L’après-midi, on se demande tous comment lutter contre nos stéréotypes. La formatrice nous montre quelques films édifiants sur l’intériorisation de leur prétendue infériorité par les groupes stigmatisés. Une première étude demande à des enfants Noirs de choisir entre une poupée blanche et une poupée noire, et de dire laquelle leur semble la plus belle : 15 enfants sur 21 choisissent la poupée blanche :
Black doll, white doll
Un second documentaire montre l’expérience menée par une institutrice de l’Iowa, Jane Elliott sur ses élèves: pour leur faire prendre conscience de l’intériorisation des discriminations, elle leur annonce un jour que les enfants aux yeux marrons devront porter un signe distinctif car ils sont moins intelligents et moins concentrés que les enfants aux yeux bleus. S’ensuit une série de privilèges pour les seconds, qui commencent à s’unir contre les enfants aux yeux marrons et à les insulter en toute impunité… jusqu’au lendemain où la maîtresse inverse l’expérience.
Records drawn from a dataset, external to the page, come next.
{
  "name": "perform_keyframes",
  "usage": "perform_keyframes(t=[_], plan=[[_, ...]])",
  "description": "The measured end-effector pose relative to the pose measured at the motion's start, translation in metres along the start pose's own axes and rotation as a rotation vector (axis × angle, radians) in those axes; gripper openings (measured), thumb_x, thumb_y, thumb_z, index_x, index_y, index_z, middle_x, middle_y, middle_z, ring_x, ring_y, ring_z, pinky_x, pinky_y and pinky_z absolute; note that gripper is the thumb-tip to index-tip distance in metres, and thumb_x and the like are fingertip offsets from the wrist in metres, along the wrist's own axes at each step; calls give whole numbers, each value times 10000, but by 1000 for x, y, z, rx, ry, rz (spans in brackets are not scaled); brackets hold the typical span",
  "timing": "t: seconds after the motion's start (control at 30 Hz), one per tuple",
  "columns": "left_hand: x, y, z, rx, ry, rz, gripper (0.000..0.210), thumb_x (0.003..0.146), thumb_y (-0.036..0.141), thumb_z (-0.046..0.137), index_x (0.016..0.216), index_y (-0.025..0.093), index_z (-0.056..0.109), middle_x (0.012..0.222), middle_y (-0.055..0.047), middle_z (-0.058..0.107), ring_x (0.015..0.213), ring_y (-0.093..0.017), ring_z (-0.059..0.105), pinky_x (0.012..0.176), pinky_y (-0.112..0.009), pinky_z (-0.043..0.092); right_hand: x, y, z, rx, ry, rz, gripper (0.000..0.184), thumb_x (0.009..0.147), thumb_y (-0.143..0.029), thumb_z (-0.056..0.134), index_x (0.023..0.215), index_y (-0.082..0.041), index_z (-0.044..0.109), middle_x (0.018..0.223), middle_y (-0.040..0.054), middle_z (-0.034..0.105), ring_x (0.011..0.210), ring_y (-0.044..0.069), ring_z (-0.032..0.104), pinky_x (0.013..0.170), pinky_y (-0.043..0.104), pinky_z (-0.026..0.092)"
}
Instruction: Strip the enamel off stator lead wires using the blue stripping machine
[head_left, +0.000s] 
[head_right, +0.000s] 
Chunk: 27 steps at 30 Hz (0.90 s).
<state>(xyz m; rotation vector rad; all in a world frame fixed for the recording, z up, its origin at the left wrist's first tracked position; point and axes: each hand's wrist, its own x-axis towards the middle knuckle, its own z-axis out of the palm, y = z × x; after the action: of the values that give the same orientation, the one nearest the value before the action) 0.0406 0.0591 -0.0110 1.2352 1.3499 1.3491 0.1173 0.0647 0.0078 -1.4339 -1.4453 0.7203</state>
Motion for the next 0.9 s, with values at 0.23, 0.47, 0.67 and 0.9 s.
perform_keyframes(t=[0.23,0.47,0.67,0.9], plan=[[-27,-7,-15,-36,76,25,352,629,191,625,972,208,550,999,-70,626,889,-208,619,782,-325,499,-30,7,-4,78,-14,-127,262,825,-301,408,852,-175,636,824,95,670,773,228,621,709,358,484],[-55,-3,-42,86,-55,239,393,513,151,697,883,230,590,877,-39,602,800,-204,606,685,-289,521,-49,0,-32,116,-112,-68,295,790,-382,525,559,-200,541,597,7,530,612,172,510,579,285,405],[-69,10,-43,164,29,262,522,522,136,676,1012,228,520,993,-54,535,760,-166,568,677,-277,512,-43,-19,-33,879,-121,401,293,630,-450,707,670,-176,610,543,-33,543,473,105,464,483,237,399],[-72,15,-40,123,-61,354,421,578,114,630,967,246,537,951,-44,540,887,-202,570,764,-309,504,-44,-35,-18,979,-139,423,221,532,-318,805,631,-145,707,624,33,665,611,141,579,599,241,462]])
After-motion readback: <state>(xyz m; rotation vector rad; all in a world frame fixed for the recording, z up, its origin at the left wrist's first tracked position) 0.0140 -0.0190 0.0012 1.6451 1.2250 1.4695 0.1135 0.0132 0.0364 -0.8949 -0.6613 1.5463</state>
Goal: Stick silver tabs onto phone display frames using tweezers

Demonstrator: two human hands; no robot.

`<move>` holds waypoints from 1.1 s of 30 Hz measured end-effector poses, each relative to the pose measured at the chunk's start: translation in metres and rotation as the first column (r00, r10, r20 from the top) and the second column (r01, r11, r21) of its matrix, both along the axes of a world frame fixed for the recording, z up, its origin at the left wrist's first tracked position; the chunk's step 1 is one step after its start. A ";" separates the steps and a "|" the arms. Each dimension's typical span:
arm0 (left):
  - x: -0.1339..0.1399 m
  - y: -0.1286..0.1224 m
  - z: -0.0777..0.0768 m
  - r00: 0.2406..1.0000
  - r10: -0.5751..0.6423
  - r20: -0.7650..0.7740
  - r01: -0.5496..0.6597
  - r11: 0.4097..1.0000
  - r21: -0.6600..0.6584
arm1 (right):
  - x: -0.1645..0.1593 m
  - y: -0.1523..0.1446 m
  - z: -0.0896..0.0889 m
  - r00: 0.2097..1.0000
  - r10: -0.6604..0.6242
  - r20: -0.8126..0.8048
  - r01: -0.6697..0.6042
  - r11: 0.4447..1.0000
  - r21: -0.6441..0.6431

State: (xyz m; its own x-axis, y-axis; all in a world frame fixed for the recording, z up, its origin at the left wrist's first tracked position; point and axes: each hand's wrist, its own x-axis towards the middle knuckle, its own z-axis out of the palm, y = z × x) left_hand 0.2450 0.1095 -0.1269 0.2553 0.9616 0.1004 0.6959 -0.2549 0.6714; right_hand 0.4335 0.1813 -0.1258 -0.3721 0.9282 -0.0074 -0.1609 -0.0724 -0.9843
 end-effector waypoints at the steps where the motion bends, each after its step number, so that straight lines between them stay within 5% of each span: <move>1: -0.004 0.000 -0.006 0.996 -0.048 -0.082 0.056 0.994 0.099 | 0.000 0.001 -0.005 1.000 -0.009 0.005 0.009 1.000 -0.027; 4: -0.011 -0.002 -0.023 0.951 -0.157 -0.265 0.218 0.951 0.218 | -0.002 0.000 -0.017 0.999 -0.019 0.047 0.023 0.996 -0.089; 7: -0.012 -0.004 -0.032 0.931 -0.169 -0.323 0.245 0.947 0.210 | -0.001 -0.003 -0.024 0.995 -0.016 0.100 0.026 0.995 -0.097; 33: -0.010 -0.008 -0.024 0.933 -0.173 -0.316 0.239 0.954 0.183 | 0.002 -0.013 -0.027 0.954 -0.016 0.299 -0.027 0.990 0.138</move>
Stigmatisés, ce sont alors les élèves aux yeux bleus qui se referment sur eux-mêmes, présentent des problèmes de concentration et de confiance en eux.
La classe divisée
Et la formatrice de nous convaincre que chez les adultes comme chez les enfants, les mécanismes d’infériorisation sont identiques: une étude sur des étudiants brillants de Stanford a montré que, parmi eux, les étudiants Noirs réussissaient moins bien quand on leur faisait faire un test en leur annonçant qu’il allait évaluer leurs capacités intellectuelles que quand on leur faisait simplement passer le test. De même que des sportifs blancs réussissent moins bien des courses de haut niveau si on leur montre juste avant une vidéo vantant la prétendue supériorité athlétique des Noirs. En un mot, les étudiants stigmatisés ou placés en situation de stress ont des troubles de la mémoire, des problèmes de confiance en eux et réussissent finalement moins bien que les autres. La formatrice avait commencé la journée en nous annonçant qu’il y avait belle lurette que la fac s’était démocratisée et que la reproduction sociale dénoncée par Bourdieu était à présent terminée. On n’en a pourtant pas fini avec les barrières invisibles que nos étudiants ont intériorisées…
Les enseignants doivent donc lutter contre les prophéties autoréalisatrices qui conduisent les élèves à l’échec, en développant leurs motivations intrinsèques (curiosité intellectuelle, sens du défi…) et leurs motivations extrinsèques (désir de gagner de l’argent etc…). Il faut limiter les sources de stress et les climats de compétition qui pénalisent les plus vulnérables, favoriser la coopération entre les élèves. Je trouve ça passionnant en théorie, mais dans la pratique, comment je fais avec les 75 étudiants de mon amphi que je vois 12 fois dans l’année, dont je ne connais même pas les noms et encore moins les histoires personnelles, et qui filent généralement dès que le cours est fini ? La réponse dans un an, pour la prochaine formation ?
Quand je reprends mon train le soir, je ne suis pas tellement plus avancée.